**TASK STATEMENT**.
Copy each line from the entries that the word "drink" appears in.
|---|
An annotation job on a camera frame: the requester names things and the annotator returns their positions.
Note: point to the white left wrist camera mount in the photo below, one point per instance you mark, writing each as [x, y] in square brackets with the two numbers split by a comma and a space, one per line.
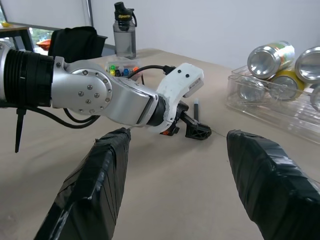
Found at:
[180, 75]

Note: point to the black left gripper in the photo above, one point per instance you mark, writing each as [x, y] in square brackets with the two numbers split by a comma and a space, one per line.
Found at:
[176, 112]

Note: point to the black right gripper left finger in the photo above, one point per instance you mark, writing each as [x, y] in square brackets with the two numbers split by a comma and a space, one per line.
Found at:
[92, 190]

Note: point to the yellow drink can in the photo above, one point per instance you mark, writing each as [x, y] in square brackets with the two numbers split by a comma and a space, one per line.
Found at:
[287, 83]

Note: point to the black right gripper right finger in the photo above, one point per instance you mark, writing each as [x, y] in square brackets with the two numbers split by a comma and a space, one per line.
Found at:
[270, 190]

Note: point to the green white drink can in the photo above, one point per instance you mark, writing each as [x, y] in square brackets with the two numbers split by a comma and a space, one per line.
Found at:
[272, 57]

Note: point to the black pen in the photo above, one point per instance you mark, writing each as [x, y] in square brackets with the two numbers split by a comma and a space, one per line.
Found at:
[196, 110]

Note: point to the silver drink can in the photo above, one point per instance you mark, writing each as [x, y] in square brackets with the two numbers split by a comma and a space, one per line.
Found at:
[310, 63]
[251, 88]

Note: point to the black chair with cloth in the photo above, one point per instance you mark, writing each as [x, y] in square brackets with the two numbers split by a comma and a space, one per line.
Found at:
[75, 42]

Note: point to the orange object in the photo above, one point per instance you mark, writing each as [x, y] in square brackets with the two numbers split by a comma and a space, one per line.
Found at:
[43, 45]

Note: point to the clear plastic tray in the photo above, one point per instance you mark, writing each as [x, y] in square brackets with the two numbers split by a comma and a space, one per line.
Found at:
[282, 112]

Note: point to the dark wooden side table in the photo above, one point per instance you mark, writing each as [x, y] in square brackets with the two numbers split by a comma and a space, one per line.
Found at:
[15, 29]

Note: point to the grey sports water bottle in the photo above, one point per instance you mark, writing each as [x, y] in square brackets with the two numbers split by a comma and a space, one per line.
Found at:
[125, 42]

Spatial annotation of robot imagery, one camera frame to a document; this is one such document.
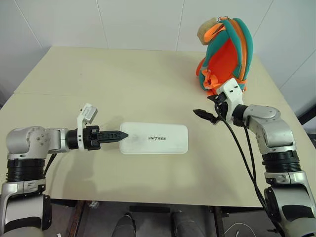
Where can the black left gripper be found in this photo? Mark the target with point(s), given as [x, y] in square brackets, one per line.
[91, 144]

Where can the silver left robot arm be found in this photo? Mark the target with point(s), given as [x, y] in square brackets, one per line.
[29, 143]

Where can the dark metal frame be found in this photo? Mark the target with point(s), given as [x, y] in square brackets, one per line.
[307, 123]

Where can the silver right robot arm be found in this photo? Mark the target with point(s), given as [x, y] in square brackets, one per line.
[274, 128]

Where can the white flat rectangular box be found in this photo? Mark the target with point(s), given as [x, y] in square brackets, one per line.
[158, 145]

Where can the orange and teal backpack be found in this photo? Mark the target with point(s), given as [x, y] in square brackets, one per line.
[222, 56]

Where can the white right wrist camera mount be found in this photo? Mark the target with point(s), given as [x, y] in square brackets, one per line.
[233, 92]

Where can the dark table leg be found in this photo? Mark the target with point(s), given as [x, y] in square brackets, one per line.
[218, 222]

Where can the dark rounded shape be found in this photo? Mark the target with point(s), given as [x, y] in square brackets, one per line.
[126, 225]

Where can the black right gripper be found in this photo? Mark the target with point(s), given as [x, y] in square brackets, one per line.
[222, 107]

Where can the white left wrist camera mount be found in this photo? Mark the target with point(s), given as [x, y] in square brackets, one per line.
[87, 114]

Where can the small clear plastic piece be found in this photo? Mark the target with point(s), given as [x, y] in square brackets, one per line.
[94, 205]

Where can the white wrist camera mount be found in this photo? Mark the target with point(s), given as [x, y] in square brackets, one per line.
[87, 114]
[233, 92]

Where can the brown table leg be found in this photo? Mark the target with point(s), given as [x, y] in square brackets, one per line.
[78, 217]

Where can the black bar under table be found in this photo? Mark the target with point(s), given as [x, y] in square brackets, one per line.
[149, 209]

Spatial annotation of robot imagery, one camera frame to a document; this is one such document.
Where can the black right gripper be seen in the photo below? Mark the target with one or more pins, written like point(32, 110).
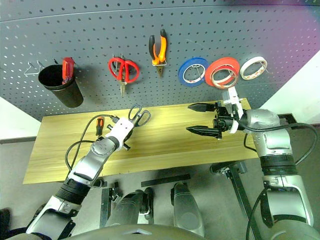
|---|
**TASK ANSWER**.
Note: point to the yellow drink can in the photo above, one point per instance you mark, writing each as [x, y] in square brackets with the two numbers split by a comma and a space, one per line.
Note: point to the green white drink can in the photo above, one point per instance you mark, writing each as [x, y] in square brackets with the two numbers split by a comma and a space, one per line.
Note: point to the silver drink can in the photo above, one point per instance you mark, writing each as [x, y] in square brackets with the two numbers split by a comma and a space, one per line.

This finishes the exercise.